Art and design, commissioned specifically for the four-story space, are at every turn. The London design duo Fredrickson/Stallard jampacked feathers into a glass-box coffee table. There is Iranian-born Y.Z. Kami’s oil of Coco. Milan’s Paola Pivi created a wall-mounted, dense patch of thousands of pearl strands.

Pearls -- a Chanel basic as essential as the little black dress -- also appear spectacularly oversized in Murano glass, handblown and hand-lined in gold leaf, in a strand 105 feet long and suspended in the second-floor window. The artist Jean-Michel Othoniel, also in from Paris, crafted one without gold for the Hong Kong Chanel. “But the light in L.A. is so golden, so strong. It was the first time I made such a big piece with gold. And it’s so extravagant.”

With fashion ever more collected as art, the convergence is natural. But Barbara Cirkva, president of Chanel’s fashion division in the U.S., points out this is more than good business. “We have a great heritage when it comes to supporting not only art, but contemporary artists,” she says. Mademoiselle Chanel, after all, collaborated with Pablo Picasso and Igor Stravinsky and, on more than a few occasions, kept Jean Cocteau from becoming homeless.

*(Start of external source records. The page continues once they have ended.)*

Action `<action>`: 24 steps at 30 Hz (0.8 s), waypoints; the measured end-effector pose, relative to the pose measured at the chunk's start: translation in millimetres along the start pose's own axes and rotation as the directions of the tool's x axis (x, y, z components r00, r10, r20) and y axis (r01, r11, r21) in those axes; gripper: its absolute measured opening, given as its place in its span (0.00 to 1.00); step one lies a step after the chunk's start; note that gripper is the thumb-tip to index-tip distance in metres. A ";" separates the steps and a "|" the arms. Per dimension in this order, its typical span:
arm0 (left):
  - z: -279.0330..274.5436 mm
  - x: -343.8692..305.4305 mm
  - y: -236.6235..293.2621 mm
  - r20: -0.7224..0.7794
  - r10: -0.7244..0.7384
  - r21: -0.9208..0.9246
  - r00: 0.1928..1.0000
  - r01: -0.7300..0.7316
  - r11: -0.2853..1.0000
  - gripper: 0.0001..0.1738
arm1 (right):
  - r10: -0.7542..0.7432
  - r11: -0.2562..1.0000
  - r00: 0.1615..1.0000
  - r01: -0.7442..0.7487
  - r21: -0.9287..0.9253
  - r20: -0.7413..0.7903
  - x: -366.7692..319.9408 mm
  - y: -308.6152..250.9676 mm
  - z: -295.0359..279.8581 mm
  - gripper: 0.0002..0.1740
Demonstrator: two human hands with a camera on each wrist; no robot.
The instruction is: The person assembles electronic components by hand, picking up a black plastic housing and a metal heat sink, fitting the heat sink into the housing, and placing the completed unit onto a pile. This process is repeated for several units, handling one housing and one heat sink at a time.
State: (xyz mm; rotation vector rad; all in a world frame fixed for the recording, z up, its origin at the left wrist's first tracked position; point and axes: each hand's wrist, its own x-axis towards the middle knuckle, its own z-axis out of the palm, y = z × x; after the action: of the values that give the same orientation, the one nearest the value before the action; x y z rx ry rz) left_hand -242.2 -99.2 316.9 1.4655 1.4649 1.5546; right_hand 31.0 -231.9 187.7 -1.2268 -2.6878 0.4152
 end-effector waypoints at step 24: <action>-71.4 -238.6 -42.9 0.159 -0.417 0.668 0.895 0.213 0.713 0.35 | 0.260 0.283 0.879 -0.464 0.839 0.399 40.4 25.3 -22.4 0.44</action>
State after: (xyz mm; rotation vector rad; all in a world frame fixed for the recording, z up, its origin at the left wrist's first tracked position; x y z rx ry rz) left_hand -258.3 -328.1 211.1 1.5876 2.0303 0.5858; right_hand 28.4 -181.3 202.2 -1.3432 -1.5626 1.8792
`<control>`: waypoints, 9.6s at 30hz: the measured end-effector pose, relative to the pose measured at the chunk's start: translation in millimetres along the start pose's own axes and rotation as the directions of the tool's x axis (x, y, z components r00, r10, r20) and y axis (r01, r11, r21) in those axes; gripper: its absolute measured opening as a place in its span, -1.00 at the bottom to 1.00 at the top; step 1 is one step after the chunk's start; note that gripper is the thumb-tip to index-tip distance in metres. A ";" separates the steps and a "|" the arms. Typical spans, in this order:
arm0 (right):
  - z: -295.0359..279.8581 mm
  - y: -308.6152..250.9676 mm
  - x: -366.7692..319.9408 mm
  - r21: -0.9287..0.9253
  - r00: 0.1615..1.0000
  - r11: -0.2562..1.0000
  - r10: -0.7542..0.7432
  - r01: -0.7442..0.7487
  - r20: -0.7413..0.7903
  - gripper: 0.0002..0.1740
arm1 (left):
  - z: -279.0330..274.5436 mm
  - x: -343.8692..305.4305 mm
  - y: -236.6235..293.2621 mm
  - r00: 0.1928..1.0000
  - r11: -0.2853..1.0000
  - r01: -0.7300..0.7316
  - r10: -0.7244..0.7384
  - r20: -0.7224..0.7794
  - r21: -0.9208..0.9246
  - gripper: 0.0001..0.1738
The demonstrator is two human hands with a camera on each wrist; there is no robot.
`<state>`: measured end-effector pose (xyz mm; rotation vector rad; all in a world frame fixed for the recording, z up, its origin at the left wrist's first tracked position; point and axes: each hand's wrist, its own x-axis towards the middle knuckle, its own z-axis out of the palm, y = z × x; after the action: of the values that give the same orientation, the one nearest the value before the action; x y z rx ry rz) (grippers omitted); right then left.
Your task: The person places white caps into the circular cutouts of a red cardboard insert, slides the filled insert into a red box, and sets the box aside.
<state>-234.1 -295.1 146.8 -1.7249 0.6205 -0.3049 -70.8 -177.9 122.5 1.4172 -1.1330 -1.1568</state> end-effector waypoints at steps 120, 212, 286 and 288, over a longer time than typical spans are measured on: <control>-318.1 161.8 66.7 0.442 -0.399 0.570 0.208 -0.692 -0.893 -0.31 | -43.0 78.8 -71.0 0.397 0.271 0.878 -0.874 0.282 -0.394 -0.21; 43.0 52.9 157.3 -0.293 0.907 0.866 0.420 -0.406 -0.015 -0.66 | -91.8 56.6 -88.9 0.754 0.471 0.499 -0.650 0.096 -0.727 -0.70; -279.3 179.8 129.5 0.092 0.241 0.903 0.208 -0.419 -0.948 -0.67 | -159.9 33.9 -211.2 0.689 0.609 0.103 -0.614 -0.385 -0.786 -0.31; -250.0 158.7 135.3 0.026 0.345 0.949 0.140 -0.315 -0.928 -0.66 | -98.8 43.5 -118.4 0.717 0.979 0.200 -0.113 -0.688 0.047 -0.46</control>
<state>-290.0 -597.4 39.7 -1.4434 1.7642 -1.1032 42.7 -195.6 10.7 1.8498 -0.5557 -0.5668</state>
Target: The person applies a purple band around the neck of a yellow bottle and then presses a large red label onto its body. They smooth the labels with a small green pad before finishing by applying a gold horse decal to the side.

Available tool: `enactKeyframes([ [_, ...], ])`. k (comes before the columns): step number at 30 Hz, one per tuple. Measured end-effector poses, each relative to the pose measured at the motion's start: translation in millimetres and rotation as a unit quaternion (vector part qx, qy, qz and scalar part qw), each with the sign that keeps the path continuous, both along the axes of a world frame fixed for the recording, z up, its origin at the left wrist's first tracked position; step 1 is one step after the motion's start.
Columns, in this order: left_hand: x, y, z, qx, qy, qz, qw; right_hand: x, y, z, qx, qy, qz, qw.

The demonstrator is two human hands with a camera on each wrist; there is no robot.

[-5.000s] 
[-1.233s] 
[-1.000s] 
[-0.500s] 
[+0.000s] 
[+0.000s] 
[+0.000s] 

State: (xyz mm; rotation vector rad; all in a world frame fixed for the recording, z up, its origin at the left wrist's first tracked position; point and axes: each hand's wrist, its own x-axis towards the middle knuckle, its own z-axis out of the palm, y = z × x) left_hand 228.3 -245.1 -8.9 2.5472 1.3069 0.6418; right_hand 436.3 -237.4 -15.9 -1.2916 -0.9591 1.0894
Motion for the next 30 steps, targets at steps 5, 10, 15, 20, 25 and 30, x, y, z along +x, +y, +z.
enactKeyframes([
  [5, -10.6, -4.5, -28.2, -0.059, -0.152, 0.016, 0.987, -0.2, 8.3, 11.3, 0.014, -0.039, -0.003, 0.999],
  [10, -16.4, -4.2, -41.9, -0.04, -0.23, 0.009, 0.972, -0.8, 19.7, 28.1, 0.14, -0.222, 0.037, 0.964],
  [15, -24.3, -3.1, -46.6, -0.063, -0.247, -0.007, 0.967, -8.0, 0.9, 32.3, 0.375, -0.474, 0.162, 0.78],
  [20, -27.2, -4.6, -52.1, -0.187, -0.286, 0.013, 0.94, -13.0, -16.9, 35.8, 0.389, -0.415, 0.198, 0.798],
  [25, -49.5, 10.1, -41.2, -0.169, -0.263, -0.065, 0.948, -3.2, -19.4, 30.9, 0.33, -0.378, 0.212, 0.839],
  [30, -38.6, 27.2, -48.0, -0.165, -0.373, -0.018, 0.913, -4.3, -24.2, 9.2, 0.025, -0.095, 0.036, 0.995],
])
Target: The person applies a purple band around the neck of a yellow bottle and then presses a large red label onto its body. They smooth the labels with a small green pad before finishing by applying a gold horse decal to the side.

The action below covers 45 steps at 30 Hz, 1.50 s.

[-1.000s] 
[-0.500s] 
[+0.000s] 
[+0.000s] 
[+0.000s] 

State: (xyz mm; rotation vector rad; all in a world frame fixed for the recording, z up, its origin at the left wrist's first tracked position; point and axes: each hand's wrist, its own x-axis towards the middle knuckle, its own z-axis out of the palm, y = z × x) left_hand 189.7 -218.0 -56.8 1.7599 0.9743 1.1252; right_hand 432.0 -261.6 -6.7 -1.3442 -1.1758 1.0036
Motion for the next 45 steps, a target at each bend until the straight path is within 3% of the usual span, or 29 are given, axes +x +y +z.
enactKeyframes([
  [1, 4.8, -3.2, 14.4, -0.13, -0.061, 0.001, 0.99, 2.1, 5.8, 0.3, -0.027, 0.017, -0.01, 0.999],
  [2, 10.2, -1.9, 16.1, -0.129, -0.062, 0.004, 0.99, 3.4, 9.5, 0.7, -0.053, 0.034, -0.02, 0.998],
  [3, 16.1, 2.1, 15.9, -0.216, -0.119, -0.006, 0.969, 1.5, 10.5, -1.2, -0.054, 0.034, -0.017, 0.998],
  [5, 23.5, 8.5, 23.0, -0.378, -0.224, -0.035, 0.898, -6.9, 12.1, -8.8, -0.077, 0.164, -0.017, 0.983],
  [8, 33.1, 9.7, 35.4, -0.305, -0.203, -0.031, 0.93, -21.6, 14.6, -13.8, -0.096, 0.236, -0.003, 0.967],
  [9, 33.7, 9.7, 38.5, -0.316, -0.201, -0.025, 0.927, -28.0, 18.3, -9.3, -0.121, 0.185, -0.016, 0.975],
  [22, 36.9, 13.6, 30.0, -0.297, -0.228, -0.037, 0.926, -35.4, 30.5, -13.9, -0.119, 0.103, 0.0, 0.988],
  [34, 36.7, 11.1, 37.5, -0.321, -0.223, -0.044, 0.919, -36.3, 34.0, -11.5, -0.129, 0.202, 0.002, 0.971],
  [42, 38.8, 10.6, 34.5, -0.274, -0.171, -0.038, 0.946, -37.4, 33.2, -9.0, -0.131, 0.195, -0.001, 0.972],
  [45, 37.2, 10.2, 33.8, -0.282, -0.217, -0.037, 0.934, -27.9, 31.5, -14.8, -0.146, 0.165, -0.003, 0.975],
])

Certainly, art prevails in the customized wall treatments, the silk carpeting and leather upholstery suggesting Chanel’s signature tweed, and the gold-washed UltraLuxe area, another first, showcasing the most precious and limited of baubles and bags.

As Coco herself once said: “Fashion is architecture: It is a matter of proportions.” Or, in this case, extremes.